* _What needs to be done_: Would you restate the listing word for word, with the images omitted?

* _Dataset content_:
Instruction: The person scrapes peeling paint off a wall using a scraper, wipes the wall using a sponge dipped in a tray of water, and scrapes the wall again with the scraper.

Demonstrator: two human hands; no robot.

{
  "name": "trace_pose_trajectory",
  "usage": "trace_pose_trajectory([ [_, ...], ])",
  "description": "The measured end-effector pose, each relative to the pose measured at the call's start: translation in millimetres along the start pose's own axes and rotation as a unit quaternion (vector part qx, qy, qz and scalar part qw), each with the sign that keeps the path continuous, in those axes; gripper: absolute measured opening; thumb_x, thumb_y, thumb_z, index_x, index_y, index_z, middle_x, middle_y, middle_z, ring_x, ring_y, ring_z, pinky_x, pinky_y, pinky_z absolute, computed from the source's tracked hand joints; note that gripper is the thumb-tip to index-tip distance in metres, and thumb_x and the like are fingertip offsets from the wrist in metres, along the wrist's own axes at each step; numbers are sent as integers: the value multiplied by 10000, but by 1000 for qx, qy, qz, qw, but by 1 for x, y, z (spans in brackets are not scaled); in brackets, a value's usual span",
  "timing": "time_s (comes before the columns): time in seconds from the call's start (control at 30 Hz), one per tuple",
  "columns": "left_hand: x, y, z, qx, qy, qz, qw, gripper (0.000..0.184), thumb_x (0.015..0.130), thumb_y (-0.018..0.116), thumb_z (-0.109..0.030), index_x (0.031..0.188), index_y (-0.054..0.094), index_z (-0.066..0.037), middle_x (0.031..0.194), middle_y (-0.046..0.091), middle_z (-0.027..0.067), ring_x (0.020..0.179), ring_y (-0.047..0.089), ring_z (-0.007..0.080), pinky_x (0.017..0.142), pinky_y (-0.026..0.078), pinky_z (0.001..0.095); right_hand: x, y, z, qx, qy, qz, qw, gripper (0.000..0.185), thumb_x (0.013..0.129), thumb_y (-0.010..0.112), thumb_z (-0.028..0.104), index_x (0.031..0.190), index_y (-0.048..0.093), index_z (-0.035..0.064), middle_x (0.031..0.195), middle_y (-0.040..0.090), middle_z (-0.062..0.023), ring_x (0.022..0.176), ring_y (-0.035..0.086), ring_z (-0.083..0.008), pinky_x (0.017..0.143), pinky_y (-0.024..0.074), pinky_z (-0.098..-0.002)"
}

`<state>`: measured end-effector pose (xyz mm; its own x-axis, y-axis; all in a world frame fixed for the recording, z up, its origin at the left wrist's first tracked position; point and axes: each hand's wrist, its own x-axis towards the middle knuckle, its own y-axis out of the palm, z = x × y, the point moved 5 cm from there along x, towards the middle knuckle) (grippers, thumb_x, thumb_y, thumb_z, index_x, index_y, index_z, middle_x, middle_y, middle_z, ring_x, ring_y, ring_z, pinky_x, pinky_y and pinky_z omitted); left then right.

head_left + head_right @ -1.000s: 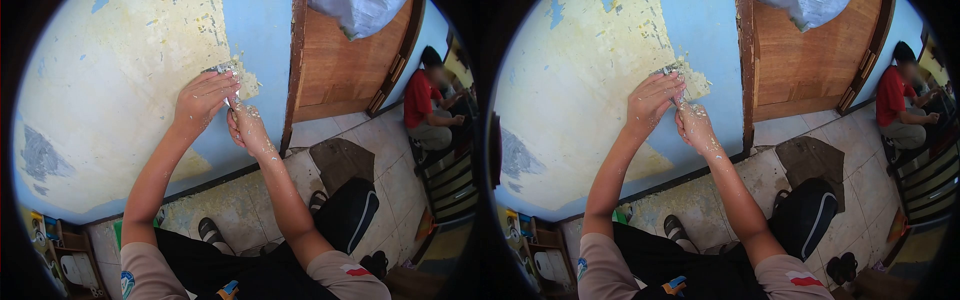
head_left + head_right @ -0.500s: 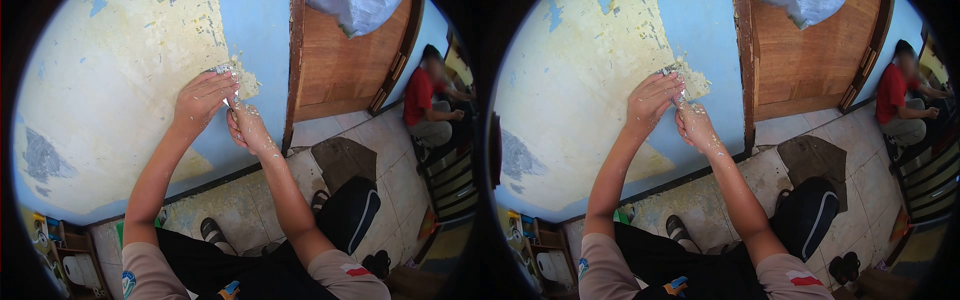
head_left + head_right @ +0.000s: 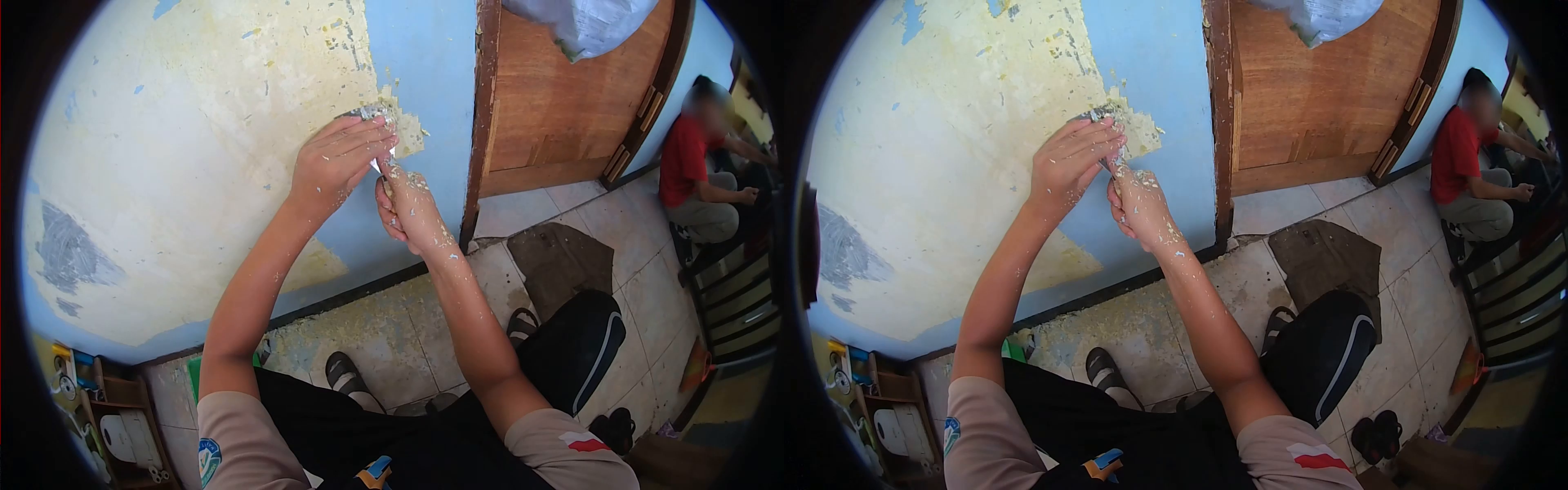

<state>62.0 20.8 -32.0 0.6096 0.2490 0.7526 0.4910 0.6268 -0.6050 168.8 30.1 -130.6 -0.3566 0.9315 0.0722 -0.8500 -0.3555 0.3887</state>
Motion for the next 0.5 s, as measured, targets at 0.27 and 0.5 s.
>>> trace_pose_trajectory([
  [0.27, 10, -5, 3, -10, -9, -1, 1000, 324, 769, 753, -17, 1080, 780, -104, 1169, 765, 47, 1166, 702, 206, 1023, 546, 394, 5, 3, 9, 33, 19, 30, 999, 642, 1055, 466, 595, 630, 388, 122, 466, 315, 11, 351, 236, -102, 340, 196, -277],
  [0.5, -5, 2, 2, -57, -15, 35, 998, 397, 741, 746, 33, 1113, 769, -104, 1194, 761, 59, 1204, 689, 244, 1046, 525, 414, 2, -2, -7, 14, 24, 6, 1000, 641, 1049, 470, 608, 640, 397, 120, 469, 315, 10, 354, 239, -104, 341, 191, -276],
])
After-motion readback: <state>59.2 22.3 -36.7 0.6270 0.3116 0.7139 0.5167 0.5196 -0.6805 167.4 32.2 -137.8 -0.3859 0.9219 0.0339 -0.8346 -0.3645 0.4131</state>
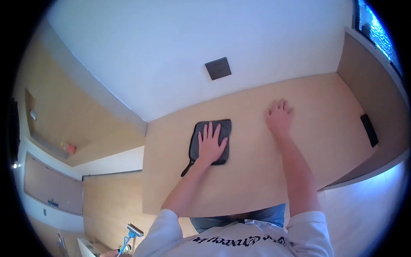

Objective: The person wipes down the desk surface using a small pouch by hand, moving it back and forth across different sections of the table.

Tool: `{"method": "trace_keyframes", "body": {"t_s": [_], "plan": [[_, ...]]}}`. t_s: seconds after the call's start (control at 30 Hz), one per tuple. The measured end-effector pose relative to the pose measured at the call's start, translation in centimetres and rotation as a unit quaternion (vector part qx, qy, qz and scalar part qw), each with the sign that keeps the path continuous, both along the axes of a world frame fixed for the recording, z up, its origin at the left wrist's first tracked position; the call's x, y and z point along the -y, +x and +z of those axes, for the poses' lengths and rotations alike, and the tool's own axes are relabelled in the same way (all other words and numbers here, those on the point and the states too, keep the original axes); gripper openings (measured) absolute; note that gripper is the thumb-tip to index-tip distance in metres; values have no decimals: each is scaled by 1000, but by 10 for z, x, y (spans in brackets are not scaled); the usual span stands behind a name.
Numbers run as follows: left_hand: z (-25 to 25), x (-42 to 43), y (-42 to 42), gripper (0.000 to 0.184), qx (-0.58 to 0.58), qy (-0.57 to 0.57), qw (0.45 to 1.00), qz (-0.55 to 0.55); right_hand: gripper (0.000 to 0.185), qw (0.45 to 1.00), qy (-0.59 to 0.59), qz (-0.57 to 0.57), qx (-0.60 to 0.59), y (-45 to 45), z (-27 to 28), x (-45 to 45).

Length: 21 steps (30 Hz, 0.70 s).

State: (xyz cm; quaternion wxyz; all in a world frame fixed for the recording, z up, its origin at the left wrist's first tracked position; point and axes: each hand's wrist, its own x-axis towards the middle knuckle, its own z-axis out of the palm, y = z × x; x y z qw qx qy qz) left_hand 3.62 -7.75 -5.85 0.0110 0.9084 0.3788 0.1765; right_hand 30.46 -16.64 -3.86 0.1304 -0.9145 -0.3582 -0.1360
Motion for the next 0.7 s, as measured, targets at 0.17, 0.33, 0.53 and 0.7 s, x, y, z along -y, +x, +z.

* _Task solution_:
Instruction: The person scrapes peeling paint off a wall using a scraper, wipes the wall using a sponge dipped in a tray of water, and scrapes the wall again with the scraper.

Demonstrator: two human hands; no robot.

{
  "name": "trace_pose_trajectory",
  "usage": "trace_pose_trajectory([ [_, ...], ])",
  "description": "The measured end-effector pose, each relative to the pose measured at the call's start: translation in millimetres along the start pose's own axes and rotation as a unit quaternion (vector part qx, qy, qz and scalar part qw), each with the sign that keeps the path continuous, in those axes; gripper: absolute measured opening; thumb_x, thumb_y, thumb_z, index_x, index_y, index_z, middle_x, middle_y, middle_z, ring_x, ring_y, ring_z, pinky_x, pinky_y, pinky_z absolute, computed from the source's tracked hand joints; note that gripper is the thumb-tip to index-tip distance in metres, and thumb_x and the like are fingertip offsets from the wrist in metres, along the wrist's own axes at each step; numbers are sent as integers: the value multiplied by 10000, but by 1000 for qx, qy, qz, qw, but by 1 for x, y, z (spans in brackets are not scaled); in brackets, a value's usual span",
  "timing": "time_s (comes before the columns): time in seconds from the call's start (control at 30 Hz), one per tuple",
  "columns": "left_hand: x, y, z, qx, qy, qz, qw, gripper (0.000..0.184), thumb_x (0.015..0.130), thumb_y (-0.018..0.116), thumb_z (-0.109..0.030), index_x (0.031..0.188), index_y (-0.054..0.094), index_z (-0.066..0.037), middle_x (0.031..0.194), middle_y (-0.046..0.091), middle_z (-0.027..0.067), ring_x (0.020..0.179), ring_y (-0.047..0.089), ring_z (-0.007..0.080), pinky_x (0.017..0.142), pinky_y (-0.026..0.078), pinky_z (0.001..0.095); right_hand: x, y, z, qx, qy, qz, qw, gripper (0.000..0.185), thumb_x (0.013..0.129), thumb_y (-0.010..0.112), thumb_z (-0.028..0.104), index_x (0.031..0.190), index_y (-0.048..0.093), index_z (-0.035..0.064), middle_x (0.031..0.195), middle_y (-0.040..0.090), middle_z (-0.062..0.023), ring_x (0.022..0.176), ring_y (-0.035..0.086), ring_z (-0.083..0.008), pinky_x (0.017..0.143), pinky_y (-0.024..0.074), pinky_z (-0.098..-0.002)"
}

`<state>`: measured end-effector pose (xyz mm; its own x-axis, y-axis; all in a world frame fixed for the recording, z up, its origin at the left wrist's first tracked position; point and axes: each hand's wrist, its own x-axis towards the middle knuckle, its own y-axis out of the palm, z = x × y, the point moved 5 cm from there along x, towards the middle knuckle) (grippers, thumb_x, thumb_y, thumb_z, index_x, index_y, index_z, middle_x, middle_y, middle_z, ring_x, ring_y, ring_z, pinky_x, pinky_y and pinky_z omitted); left then right.

head_left + head_right @ -1.000s: 
head_left + head_right @ -0.500s: 
head_left + head_right @ +0.000s: 

<state>62.0 20.8 -32.0 0.6096 0.2490 0.7526 0.4910 0.6268 -0.6050 168.8 30.1 -130.6 -0.3566 0.9315 0.0722 -0.8500 -0.3555 0.3887</state>
Motion for the next 0.5 s, as measured, targets at 0.27 and 0.5 s.
>>> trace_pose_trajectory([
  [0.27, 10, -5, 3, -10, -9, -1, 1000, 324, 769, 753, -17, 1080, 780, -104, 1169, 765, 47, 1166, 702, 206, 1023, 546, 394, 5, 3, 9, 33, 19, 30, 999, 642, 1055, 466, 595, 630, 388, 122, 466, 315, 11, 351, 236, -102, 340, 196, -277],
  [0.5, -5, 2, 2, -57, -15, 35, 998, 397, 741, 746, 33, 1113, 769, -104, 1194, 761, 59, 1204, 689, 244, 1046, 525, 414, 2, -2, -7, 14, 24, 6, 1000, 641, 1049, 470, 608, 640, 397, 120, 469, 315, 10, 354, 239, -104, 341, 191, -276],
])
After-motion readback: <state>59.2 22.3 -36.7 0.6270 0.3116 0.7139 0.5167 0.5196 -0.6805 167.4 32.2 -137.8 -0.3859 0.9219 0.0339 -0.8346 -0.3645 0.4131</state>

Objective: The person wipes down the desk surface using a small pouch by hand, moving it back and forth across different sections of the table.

Tool: `{"method": "trace_keyframes", "body": {"t_s": [_], "plan": [[_, ...]]}}`. t_s: seconds after the call's start (control at 30 Hz), one per tuple. The measured end-effector pose relative to the pose measured at the call's start, translation in centimetres and rotation as a unit quaternion (vector part qx, qy, qz and scalar part qw), each with the sign that keeps the path continuous, both along the axes of a world frame fixed for the recording, z up, its origin at the left wrist's first tracked position; the call's x, y and z point along the -y, +x and +z of those axes, for the poses' lengths and rotations alike, and the tool's own axes are relabelled in the same way (all other words and numbers here, those on the point and the states too, keep the original axes); gripper openings (measured) absolute; note that gripper is the thumb-tip to index-tip distance in metres; values have no decimals: each is scaled by 1000, but by 10 for z, x, y (spans in brackets are not scaled); the usual span stands behind a name.
Numbers run as follows: left_hand: z (-25 to 25), x (-42 to 43), y (-42 to 42), gripper (0.000 to 0.184), qx (-0.58 to 0.58), qy (-0.57 to 0.57), qw (0.45 to 1.00), qz (-0.55 to 0.55); right_hand: gripper (0.000 to 0.185), qw (0.45 to 1.00), qy (-0.59 to 0.59), qz (-0.57 to 0.57), qx (-0.60 to 0.59), y (-45 to 45), z (-27 to 28), x (-45 to 45).

Length: 21 steps (30 Hz, 0.70 s).

State: (xyz cm; quaternion wxyz; all in a world frame fixed for the recording, z up, its origin at the left wrist's first tracked position; point and axes: each hand's wrist, its own x-axis towards the middle knuckle, its own z-axis out of the palm, y = z × x; x y z qw qx qy qz) left_hand 3.62 -7.75 -5.85 0.0110 0.9084 0.3788 0.1765; right_hand 30.46 -16.64 -3.86 0.1304 -0.9145 -0.3582 -0.1360
Motion for the next 0.7 s, as measured, targets at 0.17, 0.33, 0.53 and 0.7 s, x, y, z along -y, +x, +z.

That finishes the answer to the exercise.